Les marges des détaillants en alimentation ont augmenté régulièrement depuis le début de la pandémie de COVID ; les fortes marges générées en 2023 ont renforcé cette tendance. Les marges actuelles sont plus de deux fois supérieures aux marges typiques réalisées dans les années précédant la pandémie.

La bureaucratie syndicale, qui a été l'un des principaux soutiens du gouvernement fédéral Trudeau au cours des neuf dernières années, alors qu'il imposait l'austérité pour financer la guerre impérialiste dans le monde, est un facteur clé du transfert massif de richesses du bas vers le haut que l'on retrouve dans ces statistiques. La Fédération du travail de l'Ontario (FTO), ses divers affiliés – y compris les Métallurgistes unis, le SCFP, le SEFPO et les syndicats d'enseignants – et Unifor ont prétendu pouvoir exiger des politiques progressistes des gouvernements libéraux provinciaux successifs en exerçant des pressions et en collaborant. Cette stratégie n'a fait que produire l'effet escompté, à savoir maintenir les avantages et les privilèges de la bureaucratie syndicale tout en étouffant la lutte des classes.

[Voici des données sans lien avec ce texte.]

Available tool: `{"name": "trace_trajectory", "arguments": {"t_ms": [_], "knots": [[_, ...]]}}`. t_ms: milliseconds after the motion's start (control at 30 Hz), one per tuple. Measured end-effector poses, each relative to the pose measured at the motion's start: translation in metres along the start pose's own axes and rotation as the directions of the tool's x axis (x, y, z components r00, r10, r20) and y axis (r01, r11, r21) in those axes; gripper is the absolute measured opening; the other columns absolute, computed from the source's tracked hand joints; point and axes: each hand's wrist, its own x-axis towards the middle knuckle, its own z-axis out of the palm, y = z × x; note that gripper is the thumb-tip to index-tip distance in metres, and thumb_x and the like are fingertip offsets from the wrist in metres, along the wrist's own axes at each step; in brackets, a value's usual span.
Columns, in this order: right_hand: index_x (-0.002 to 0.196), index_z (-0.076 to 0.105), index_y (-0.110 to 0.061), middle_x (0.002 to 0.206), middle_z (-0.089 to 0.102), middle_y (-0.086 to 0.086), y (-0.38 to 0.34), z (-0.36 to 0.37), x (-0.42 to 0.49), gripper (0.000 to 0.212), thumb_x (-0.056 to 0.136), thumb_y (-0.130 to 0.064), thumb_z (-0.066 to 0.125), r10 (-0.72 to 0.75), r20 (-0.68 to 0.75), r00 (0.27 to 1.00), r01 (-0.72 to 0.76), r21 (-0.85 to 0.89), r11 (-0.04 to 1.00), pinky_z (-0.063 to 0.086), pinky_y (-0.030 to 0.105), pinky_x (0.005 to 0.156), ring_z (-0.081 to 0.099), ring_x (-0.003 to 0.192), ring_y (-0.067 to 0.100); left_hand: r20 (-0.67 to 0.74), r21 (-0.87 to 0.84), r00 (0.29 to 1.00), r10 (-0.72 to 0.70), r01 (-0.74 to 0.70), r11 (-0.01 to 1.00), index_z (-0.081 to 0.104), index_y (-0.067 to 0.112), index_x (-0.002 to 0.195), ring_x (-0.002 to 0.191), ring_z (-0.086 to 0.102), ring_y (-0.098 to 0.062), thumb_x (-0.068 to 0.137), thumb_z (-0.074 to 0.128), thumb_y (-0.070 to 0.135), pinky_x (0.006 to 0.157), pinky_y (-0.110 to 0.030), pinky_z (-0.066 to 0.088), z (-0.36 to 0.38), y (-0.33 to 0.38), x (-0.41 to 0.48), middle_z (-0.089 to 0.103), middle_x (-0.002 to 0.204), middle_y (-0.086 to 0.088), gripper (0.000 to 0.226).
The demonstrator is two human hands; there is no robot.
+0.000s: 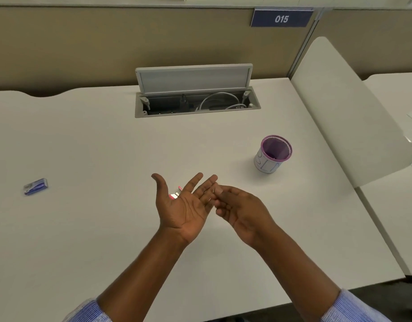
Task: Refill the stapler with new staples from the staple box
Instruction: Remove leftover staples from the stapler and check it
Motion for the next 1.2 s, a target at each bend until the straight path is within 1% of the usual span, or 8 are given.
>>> {"name": "trace_trajectory", "arguments": {"t_ms": [300, 433, 500, 567, 633, 700, 833, 1200], "knots": [[0.104, 0.075, 0.002, 0.084, 0.075, 0.01, -0.015, -0.019, 0.011, 0.015, 0.096, -0.003, 0.063, 0.079, -0.055, 0.995, -0.064, 0.226, 0.972, 0.059, 0.022, 0.063, 0.065, 0.067, 0.014, 0.019, 0.128, 1.0, 0.007, -0.009, 0.992, 0.051, 0.013, 0.147, 0.142, 0.048, -0.035, 0.072, 0.037, 0.092, 0.125, -0.048, 0.024, -0.018, -0.014, 0.009, 0.06, 0.145, -0.018, 0.109], [0.103, 0.075, -0.005, 0.085, 0.077, 0.004, -0.022, -0.032, 0.018, 0.012, 0.096, -0.009, 0.066, -0.022, -0.109, 0.994, 0.029, 0.062, 0.998, 0.054, 0.023, 0.062, 0.064, 0.068, 0.011, 0.02, 0.522, 0.999, 0.033, -0.038, 0.852, 0.055, 0.028, 0.142, 0.147, 0.042, -0.019, 0.076, 0.031, 0.087, 0.125, -0.038, 0.023, -0.021, -0.021, 0.017, 0.057, 0.149, -0.006, 0.091], [0.1, 0.076, -0.01, 0.085, 0.077, 0.001, -0.03, -0.041, 0.024, 0.01, 0.095, -0.013, 0.068, -0.115, -0.162, 0.98, 0.103, -0.078, 0.992, 0.049, 0.022, 0.059, 0.06, 0.067, 0.009, 0.058, 0.83, 0.997, 0.058, -0.081, 0.551, 0.05, 0.043, 0.14, 0.152, 0.029, -0.009, 0.074, 0.039, 0.087, 0.125, -0.032, 0.018, -0.028, -0.029, 0.021, 0.04, 0.162, 0.004, 0.081], [0.095, 0.077, -0.014, 0.084, 0.077, -0.003, -0.041, -0.052, 0.031, 0.008, 0.094, -0.016, 0.069, -0.246, -0.24, 0.939, 0.178, -0.271, 0.946, 0.044, 0.021, 0.055, 0.057, 0.064, 0.007, 0.199, 0.98, 0.98, -0.003, -0.199, -0.003, 0.029, 0.037, 0.157, 0.156, 0.01, -0.005, 0.075, 0.038, 0.088, 0.127, -0.03, 0.009, -0.045, -0.039, 0.03, 0.012, 0.168, 0.011, 0.097], [0.089, 0.077, -0.019, 0.075, 0.074, -0.011, -0.055, -0.067, 0.042, 0.008, 0.093, -0.019, 0.07, -0.399, -0.303, 0.865, 0.235, -0.458, 0.857, 0.042, 0.019, 0.054, 0.056, 0.058, 0.001, 0.28, 0.795, 0.953, -0.116, -0.298, -0.529, 0.003, 0.022, 0.163, 0.157, -0.012, -0.013, 0.074, 0.026, 0.094, 0.128, -0.033, -0.001, -0.065, -0.05, 0.04, -0.012, 0.169, 0.007, 0.117], [0.089, 0.078, -0.019, 0.07, 0.07, -0.013, -0.071, -0.084, 0.055, 0.01, 0.092, -0.024, 0.07, -0.539, -0.342, 0.77, 0.245, -0.62, 0.745, 0.042, 0.021, 0.062, 0.058, 0.062, 0.002, 0.318, 0.608, 0.935, -0.154, -0.326, -0.724, -0.009, 0.018, 0.162, 0.155, -0.024, -0.023, 0.082, 0.025, 0.083, 0.128, -0.038, -0.006, -0.075, -0.059, 0.044, -0.029, 0.167, -0.002, 0.109], [0.099, 0.077, -0.016, 0.093, 0.075, 0.001, -0.099, -0.115, 0.085, 0.017, 0.093, -0.026, 0.064, -0.7, -0.331, 0.632, 0.086, -0.868, 0.489, 0.041, 0.026, 0.075, 0.064, 0.088, 0.022, 0.334, 0.564, 0.929, -0.162, -0.335, -0.755, -0.017, 0.02, 0.161, 0.152, -0.032, -0.023, 0.094, 0.033, 0.071, 0.125, -0.037, -0.013, -0.078, -0.063, 0.045, -0.036, 0.164, -0.002, 0.098], [0.107, 0.076, -0.025, 0.108, 0.075, 0.007, -0.117, -0.126, 0.109, 0.029, 0.09, -0.018, 0.054, -0.652, -0.299, 0.697, -0.137, -0.948, 0.289, 0.045, 0.03, 0.077, 0.066, 0.094, 0.033, 0.347, 0.557, 0.924, -0.158, -0.339, -0.758, -0.018, 0.021, 0.16, 0.151, -0.034, -0.02, 0.096, 0.031, 0.071, 0.122, -0.034, -0.017, -0.08, -0.063, 0.043, -0.037, 0.164, 0.001, 0.095]]}}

Depuis 2018, lorsque le gouvernement ontarien ultraconservateur de Doug Ford (qui a récemment accusé publiquement les pauvres d'être paresseux) a été élu pour la première fois, les syndicats ont souvent promis de lutter contre son programme pro-patronal. En fait, les syndicats ont étranglé les luttes des travailleurs chaque fois qu'elles ont menacé de se transformer en une confrontation directe avec Ford en Ontario ou Trudeau au niveau fédéral, notamment les travailleurs de soutien à l'éducation en 2022, les débardeurs de la côte ouest en 2023 et les travailleurs du rail cette année. Ils ont également imposé des conventions collectives remplies de concessions dans tous les secteurs économiques, coopérant à la création de travailleurs précaires à bas salaires qui sont contraints de dépendre de plus en plus souvent des banques alimentaires.